#### Problem to work on
What you return must match the listing below word for word.

#### Dataset content
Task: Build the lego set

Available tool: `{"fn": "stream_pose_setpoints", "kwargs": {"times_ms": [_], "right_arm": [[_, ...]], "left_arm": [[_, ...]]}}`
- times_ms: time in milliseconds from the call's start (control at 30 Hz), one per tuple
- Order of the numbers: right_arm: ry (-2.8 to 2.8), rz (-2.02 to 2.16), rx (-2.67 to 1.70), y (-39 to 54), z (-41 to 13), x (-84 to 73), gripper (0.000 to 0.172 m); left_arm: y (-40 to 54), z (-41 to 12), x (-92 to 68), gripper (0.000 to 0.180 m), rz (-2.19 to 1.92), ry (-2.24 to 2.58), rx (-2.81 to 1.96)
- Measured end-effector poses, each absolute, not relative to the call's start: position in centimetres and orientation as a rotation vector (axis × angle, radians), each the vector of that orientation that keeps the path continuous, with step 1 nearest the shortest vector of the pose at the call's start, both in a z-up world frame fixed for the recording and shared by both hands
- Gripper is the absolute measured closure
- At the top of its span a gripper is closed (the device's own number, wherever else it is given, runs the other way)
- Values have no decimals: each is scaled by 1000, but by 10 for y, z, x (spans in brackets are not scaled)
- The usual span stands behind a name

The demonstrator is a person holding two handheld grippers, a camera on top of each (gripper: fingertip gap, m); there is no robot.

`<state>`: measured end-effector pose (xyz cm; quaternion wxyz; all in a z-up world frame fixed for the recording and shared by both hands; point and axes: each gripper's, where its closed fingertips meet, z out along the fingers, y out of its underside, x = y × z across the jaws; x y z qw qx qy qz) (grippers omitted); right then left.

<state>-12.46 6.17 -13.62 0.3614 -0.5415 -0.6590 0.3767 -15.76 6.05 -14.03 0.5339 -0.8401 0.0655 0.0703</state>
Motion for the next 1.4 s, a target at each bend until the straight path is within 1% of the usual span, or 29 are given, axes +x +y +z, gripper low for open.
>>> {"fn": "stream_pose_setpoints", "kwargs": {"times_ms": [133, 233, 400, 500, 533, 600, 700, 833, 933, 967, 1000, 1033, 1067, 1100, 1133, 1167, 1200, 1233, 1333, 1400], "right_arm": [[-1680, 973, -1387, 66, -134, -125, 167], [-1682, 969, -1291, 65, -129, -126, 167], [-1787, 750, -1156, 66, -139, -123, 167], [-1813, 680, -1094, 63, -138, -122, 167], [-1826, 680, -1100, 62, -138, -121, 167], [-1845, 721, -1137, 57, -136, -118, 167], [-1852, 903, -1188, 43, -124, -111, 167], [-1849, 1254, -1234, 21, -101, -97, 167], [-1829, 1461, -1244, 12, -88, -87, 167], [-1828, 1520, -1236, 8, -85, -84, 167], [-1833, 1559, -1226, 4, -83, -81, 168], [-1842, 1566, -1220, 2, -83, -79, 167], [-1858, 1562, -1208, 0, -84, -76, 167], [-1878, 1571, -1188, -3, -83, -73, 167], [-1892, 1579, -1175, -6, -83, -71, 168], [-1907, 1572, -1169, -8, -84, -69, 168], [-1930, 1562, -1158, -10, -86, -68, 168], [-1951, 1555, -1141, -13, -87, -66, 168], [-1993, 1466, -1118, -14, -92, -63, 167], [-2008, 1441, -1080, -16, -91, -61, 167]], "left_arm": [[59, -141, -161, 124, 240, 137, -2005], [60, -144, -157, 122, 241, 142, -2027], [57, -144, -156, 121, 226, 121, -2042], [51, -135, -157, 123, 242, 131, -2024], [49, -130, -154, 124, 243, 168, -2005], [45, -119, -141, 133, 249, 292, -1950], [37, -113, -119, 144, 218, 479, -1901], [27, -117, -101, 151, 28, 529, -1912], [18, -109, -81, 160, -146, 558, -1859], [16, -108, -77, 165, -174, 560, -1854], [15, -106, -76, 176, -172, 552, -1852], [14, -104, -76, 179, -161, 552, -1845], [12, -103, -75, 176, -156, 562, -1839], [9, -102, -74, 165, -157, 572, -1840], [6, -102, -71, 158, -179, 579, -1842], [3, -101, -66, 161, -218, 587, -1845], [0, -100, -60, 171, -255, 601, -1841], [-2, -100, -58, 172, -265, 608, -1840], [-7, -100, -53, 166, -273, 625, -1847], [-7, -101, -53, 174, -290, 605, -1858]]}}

#### Solution
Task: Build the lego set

Available tool: `{"fn": "stream_pose_setpoints", "kwargs": {"times_ms": [_], "right_arm": [[_, ...]], "left_arm": [[_, ...]]}}`
- times_ms: time in milliseconds from the call's start (control at 30 Hz), one per tuple
- Order of the numbers: right_arm: ry (-2.8 to 2.8), rz (-2.02 to 2.16), rx (-2.67 to 1.70), y (-39 to 54), z (-41 to 13), x (-84 to 73), gripper (0.000 to 0.172 m); left_arm: y (-40 to 54), z (-41 to 12), x (-92 to 68), gripper (0.000 to 0.180 m), rz (-2.19 to 1.92), ry (-2.24 to 2.58), rx (-2.81 to 1.96)
- Measured end-effector poses, each absolute, not relative to the call's start: position in centimetres and orientation as a rotation vector (axis × angle, radians), each the vector of that orientation that keeps the path continuous, with step 1 nearest the shortest vector of the pose at the call's start, both in a z-up world frame fixed for the recording and shared by both hands
- Gripper is the absolute measured closure
- At the top of its span a gripper is closed (the device's own number, wherever else it is given, runs the other way)
- Values have no decimals: each is scaled by 1000, but by 10 for y, z, x (spans in brackets are not scaled)
- The usual span stands behind a name

The demonstrator is a person holding two handheld grippers, a camera on top of each (gripper: fingertip gap, m); there is no robot.

`<state>`: measured end-effector pose (xyz cm; quaternion wxyz; all in a z-up world frame fixed for the recording and shared by both hands; point and axes: each gripper's, where its closed fingertips meet, z out along the fingers, y out of its underside, x = y × z across the jaws; x y z qw qx qy qz) (grippers omitted); right then left.

<state>-12.46 6.17 -13.62 0.3614 -0.5415 -0.6590 0.3767 -15.76 6.05 -14.03 0.5339 -0.8401 0.0655 0.0703</state>
Motion for the next 1.4 s, a target at each bend until the straight path is within 1% of the usual span, or 29 are given, axes +x +y +z, gripper low for open.
>>> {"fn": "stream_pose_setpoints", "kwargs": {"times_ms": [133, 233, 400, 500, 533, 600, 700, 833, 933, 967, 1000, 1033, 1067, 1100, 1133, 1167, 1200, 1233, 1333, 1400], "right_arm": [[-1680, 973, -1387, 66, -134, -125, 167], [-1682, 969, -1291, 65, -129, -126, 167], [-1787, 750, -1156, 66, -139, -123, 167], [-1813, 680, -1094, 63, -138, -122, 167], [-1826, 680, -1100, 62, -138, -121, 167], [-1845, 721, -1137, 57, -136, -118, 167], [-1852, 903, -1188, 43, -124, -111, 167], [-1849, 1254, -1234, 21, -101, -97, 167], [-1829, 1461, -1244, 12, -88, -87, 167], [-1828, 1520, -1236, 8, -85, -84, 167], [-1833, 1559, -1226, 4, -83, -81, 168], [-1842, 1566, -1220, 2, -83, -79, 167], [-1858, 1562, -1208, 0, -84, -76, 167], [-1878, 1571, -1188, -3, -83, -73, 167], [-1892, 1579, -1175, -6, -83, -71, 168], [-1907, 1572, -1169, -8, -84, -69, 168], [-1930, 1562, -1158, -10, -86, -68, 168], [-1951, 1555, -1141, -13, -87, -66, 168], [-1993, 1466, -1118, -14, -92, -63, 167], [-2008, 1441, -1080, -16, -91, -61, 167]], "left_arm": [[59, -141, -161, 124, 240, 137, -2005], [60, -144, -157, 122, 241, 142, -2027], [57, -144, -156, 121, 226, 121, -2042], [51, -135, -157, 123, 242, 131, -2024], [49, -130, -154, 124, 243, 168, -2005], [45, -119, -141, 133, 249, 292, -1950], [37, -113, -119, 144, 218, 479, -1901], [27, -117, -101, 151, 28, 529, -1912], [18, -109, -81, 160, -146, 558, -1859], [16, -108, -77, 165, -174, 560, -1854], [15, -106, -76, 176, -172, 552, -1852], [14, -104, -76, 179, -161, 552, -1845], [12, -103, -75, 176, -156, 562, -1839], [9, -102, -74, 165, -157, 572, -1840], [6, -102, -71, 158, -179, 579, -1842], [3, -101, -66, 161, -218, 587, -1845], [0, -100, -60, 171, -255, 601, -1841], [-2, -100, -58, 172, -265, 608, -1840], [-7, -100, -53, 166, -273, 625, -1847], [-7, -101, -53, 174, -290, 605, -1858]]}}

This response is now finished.